Owner: set to cohosh
Status: newassigned

comment:7 Changed 7 months ago by gaba

Keywords: network-team-roadmap-2019-Q1Q2 added

comment:8 Changed 6 months ago by cohosh

I used delve (gdb for Go) on a deadlocked process and this is what I found:

There is one proxy-go go routine running (the rest are helper routines for things like channels):

(dlv) goroutines
* Goroutine 1 - User: /go/src/snowflake.git/proxy-go/snowflake.go:118 main.main (0x6632ae)
  Goroutine 2 - User: /usr/local/go/src/runtime/proc.go:303 runtime.gopark (0x444d2b)
  Goroutine 3 - User: /usr/local/go/src/runtime/proc.go:303 runtime.gopark (0x444d2b)
  Goroutine 4 - User: /usr/local/go/src/runtime/proc.go:303 runtime.gopark (0x444d2b)
  Goroutine 6 - User: /usr/local/go/src/runtime/proc.go:303 runtime.gopark (0x444d2b)
  Goroutine 18 - User: /usr/local/go/src/runtime/proc.go:303 runtime.gopark (0x444d2b)
  Goroutine 20 - User: /usr/local/go/src/runtime/proc.go:303 runtime.gopark (0x444d2b)
  Goroutine 25 - User: /usr/local/go/src/runtime/proc.go:303 runtime.gopark (0x444d2b)
[8 goroutines]

This routine is waiting for more tokens to become available, and our tokens channel is empty despite the absence of other running go routines:

(dlv) frame 4
> runtime.gopark() /usr/local/go/src/runtime/proc.go:303 (PC: 0x444d2b)
Warning: debugging optimized function
Frame 4: /go/src/snowflake.git/proxy-go/snowflake.go:118 (PC: 6632ae)
(dlv) p tokens
chan bool {
	qcount: 0,
	dataqsiz: 10,
	buf: *[10]bool [false,false,false,false,false,false,false,false,false,false],
	elemsize: 1,
	closed: 0,
	elemtype: *runtime._type {
		size: 1,
		ptrdata: 0,
		hash: 335480517,
		tflag: tflagUncommon|tflagExtraStar|tflagNamed (7),
		align: 1,
		fieldalign: 1,
		kind: 129,
		alg: *(*runtime.typeAlg)(0x14982a0),
		gcdata: *1,
		str: 8072,
		ptrToThis: 122880,},
	sendx: 0,
	recvx: 0,
	recvq: waitq<bool> {
		first: *(*sudog<bool>)(0xc000060ea0),
		last: *(*sudog<bool>)(0xc000060ea0),},
	sendq: waitq<bool> {
		first: *sudog<bool> nil,
		last: *sudog<bool> nil,},
	lock: runtime.mutex {key: 0},}

So it seems that somehow WebRTC connections are exiting without calling retToken() to repopulate the channel.

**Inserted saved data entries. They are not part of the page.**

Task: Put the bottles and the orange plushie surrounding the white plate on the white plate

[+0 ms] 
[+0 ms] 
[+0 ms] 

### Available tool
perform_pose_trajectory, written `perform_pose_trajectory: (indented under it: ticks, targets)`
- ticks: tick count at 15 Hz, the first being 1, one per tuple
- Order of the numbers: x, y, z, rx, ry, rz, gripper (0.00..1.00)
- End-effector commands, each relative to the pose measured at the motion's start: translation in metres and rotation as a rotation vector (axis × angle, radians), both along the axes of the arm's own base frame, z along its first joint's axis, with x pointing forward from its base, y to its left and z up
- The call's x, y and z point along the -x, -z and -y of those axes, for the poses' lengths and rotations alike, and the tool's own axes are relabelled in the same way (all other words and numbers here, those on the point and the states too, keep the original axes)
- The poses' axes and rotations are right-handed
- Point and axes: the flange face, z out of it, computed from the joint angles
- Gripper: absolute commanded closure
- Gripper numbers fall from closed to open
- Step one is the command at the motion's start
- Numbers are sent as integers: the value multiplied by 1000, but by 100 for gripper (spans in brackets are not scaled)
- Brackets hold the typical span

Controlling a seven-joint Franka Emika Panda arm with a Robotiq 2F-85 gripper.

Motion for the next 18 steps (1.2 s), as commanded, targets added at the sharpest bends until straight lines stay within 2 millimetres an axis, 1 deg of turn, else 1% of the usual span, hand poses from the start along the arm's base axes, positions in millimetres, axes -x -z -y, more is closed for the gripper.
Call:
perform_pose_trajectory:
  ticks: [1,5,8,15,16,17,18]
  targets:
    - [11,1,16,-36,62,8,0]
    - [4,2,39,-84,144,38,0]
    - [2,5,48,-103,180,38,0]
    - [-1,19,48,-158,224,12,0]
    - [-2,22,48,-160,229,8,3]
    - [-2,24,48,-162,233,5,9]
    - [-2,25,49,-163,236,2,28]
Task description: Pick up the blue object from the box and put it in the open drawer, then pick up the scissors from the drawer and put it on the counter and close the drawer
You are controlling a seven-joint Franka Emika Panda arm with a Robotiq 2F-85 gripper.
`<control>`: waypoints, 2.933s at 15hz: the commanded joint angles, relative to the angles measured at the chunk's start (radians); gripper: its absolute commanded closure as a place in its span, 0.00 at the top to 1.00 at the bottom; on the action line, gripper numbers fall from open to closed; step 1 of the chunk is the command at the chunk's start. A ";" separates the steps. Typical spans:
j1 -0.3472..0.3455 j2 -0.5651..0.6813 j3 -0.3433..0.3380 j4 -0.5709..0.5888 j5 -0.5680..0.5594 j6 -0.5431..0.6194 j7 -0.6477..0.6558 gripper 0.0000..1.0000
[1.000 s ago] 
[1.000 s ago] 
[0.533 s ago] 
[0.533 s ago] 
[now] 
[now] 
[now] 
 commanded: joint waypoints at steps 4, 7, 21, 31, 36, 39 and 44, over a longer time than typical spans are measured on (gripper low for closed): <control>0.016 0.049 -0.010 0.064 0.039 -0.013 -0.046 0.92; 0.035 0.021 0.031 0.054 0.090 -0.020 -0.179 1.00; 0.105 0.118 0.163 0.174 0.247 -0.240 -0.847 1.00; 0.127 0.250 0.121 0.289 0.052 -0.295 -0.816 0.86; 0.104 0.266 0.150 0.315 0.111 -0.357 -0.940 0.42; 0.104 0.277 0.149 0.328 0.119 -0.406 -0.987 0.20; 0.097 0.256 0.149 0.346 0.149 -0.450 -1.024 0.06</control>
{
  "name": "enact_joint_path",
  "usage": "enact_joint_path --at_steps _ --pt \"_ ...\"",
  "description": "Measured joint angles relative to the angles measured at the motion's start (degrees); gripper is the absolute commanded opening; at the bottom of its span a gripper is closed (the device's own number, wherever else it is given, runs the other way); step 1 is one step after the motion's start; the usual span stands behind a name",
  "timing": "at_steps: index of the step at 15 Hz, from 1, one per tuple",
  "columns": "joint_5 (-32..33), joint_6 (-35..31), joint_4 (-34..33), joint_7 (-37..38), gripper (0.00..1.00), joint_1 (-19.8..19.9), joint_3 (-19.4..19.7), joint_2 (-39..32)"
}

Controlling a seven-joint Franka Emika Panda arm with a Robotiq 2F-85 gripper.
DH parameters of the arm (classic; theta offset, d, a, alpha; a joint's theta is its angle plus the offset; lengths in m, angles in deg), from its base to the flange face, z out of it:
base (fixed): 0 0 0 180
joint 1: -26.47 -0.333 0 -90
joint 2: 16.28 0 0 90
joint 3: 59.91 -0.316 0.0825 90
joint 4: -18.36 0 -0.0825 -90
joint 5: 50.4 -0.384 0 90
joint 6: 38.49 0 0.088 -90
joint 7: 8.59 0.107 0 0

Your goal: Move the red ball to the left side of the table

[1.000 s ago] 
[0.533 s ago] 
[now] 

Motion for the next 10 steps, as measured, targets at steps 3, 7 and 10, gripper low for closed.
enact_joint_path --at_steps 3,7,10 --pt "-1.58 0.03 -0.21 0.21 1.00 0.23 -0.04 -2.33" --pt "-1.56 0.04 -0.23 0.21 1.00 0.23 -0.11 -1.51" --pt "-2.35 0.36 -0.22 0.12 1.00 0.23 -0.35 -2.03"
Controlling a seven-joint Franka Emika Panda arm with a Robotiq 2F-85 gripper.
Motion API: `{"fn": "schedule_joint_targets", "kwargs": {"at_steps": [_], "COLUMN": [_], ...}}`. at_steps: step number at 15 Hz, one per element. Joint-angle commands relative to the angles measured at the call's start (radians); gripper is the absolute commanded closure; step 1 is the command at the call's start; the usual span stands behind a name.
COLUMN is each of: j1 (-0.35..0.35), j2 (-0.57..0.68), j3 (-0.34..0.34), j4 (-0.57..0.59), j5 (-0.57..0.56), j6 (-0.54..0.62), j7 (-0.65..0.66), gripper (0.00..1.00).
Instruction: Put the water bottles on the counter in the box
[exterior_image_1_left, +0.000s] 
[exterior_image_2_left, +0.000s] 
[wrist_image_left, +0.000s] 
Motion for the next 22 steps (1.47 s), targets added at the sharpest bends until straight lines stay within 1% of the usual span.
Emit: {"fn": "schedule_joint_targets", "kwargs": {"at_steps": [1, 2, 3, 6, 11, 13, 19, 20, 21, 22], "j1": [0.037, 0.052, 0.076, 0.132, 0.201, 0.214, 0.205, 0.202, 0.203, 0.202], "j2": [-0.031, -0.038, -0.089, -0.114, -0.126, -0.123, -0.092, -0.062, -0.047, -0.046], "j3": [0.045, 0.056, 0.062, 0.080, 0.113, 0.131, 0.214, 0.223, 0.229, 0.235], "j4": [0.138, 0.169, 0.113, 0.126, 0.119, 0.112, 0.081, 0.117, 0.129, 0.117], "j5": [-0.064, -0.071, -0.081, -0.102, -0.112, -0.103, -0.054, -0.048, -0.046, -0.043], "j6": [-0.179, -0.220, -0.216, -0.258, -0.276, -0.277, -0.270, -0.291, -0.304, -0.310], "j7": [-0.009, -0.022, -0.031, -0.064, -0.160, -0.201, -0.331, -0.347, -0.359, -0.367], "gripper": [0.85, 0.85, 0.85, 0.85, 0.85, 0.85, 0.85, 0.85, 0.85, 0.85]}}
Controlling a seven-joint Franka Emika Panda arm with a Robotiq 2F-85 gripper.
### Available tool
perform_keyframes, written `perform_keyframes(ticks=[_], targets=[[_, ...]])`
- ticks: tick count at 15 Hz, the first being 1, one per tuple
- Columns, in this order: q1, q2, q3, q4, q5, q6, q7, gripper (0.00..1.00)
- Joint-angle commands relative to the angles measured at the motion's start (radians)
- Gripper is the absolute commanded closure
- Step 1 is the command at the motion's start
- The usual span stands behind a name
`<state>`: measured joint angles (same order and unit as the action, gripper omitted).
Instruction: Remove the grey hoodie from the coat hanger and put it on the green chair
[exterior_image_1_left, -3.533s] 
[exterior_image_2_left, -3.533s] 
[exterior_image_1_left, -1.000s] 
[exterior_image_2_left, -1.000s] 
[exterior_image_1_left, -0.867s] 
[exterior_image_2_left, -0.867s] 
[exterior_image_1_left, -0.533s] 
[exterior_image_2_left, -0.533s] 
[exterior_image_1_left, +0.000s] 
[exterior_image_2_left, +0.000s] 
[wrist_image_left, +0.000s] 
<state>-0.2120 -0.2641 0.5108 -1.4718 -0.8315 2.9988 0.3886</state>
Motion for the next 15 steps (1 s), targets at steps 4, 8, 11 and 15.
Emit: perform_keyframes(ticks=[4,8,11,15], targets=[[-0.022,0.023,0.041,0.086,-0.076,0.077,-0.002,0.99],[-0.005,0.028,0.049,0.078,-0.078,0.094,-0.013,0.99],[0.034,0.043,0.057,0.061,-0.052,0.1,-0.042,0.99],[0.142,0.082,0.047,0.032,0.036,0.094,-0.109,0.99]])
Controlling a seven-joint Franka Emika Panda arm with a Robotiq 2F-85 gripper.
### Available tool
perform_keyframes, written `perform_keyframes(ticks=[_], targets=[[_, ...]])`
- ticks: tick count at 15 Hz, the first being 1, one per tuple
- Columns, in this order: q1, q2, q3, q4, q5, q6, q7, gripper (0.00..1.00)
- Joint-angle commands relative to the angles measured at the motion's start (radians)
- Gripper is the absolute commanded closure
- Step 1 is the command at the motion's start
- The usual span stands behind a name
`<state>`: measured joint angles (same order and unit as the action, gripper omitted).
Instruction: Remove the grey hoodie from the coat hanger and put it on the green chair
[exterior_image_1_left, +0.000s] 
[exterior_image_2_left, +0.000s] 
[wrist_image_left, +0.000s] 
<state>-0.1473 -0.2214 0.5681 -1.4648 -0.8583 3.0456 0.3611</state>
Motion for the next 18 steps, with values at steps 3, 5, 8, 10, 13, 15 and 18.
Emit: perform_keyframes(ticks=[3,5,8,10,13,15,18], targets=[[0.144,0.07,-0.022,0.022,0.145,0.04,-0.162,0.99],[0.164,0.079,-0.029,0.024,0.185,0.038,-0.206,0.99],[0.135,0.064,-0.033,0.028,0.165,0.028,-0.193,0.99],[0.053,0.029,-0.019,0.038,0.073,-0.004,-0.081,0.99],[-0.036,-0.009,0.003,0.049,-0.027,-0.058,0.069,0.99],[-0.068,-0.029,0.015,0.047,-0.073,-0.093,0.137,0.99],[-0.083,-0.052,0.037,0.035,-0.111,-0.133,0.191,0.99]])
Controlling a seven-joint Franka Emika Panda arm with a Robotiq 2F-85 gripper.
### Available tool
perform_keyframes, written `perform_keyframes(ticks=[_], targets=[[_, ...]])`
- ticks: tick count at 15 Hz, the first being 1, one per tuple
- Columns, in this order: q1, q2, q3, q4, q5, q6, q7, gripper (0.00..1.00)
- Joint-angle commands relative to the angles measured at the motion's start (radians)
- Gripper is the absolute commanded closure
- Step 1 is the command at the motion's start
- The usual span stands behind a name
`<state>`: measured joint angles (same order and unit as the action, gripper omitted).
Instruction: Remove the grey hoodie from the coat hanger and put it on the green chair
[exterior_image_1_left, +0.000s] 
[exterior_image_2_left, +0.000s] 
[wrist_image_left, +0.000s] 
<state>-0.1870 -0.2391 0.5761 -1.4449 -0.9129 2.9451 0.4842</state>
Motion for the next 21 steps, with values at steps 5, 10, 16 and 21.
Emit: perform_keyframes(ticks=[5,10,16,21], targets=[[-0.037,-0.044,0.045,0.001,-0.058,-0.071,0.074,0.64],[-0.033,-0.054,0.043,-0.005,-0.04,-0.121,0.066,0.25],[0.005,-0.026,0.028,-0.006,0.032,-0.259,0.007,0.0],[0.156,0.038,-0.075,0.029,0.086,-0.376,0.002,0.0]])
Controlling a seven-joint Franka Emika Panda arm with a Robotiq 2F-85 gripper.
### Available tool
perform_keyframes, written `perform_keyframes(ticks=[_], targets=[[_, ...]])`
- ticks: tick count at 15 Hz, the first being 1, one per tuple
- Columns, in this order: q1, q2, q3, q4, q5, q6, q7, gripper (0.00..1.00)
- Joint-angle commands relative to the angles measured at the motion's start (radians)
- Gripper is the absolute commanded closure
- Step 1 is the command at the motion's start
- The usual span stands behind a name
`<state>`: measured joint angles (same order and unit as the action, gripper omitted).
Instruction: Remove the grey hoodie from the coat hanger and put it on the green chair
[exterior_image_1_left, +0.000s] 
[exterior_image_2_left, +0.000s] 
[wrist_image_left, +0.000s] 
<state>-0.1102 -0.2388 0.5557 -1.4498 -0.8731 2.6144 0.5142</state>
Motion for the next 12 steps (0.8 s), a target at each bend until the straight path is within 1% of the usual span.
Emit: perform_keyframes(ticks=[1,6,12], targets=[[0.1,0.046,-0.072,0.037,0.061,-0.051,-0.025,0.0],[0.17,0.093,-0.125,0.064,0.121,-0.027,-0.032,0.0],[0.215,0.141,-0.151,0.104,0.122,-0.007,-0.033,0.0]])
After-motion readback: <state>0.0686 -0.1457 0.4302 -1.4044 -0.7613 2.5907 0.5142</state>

comment:9 Changed 6 months ago by cohosh

Also noting that setting the capacity lower will likely produce deadlocks more quickly as it will take less time to lose all of the tokens.

comment:10 Changed 6 months ago by cohosh

Looking at the log output:

A healthy sequence of events for a single token produces the following messages:

2019/03/29 21:52:53 broker returns: 504
2019/03/29 21:52:56 sdp offer successfully received.
2019/03/29 21:52:56 Generating answer...
2019/03/29 21:52:57 OnDataChannel
2019/03/29 21:52:57 OnOpen channel
2019/03/29 21:52:57 connected to relay
2019/03/29 21:53:31 OnClose channel
2019/03/29 21:53:31 datachannelHandler ends

If we grep the logs for these messages we find:

$ grep "Generating" snowflake-proxy.log | wc -l
1046
$ grep "OnData" snowflake-proxy.log | wc -l
1036

So my guess is that the token is being lost somewhere in generating the answer or sendAnswer.

Last edited 6 months ago by cohosh (previous) (diff)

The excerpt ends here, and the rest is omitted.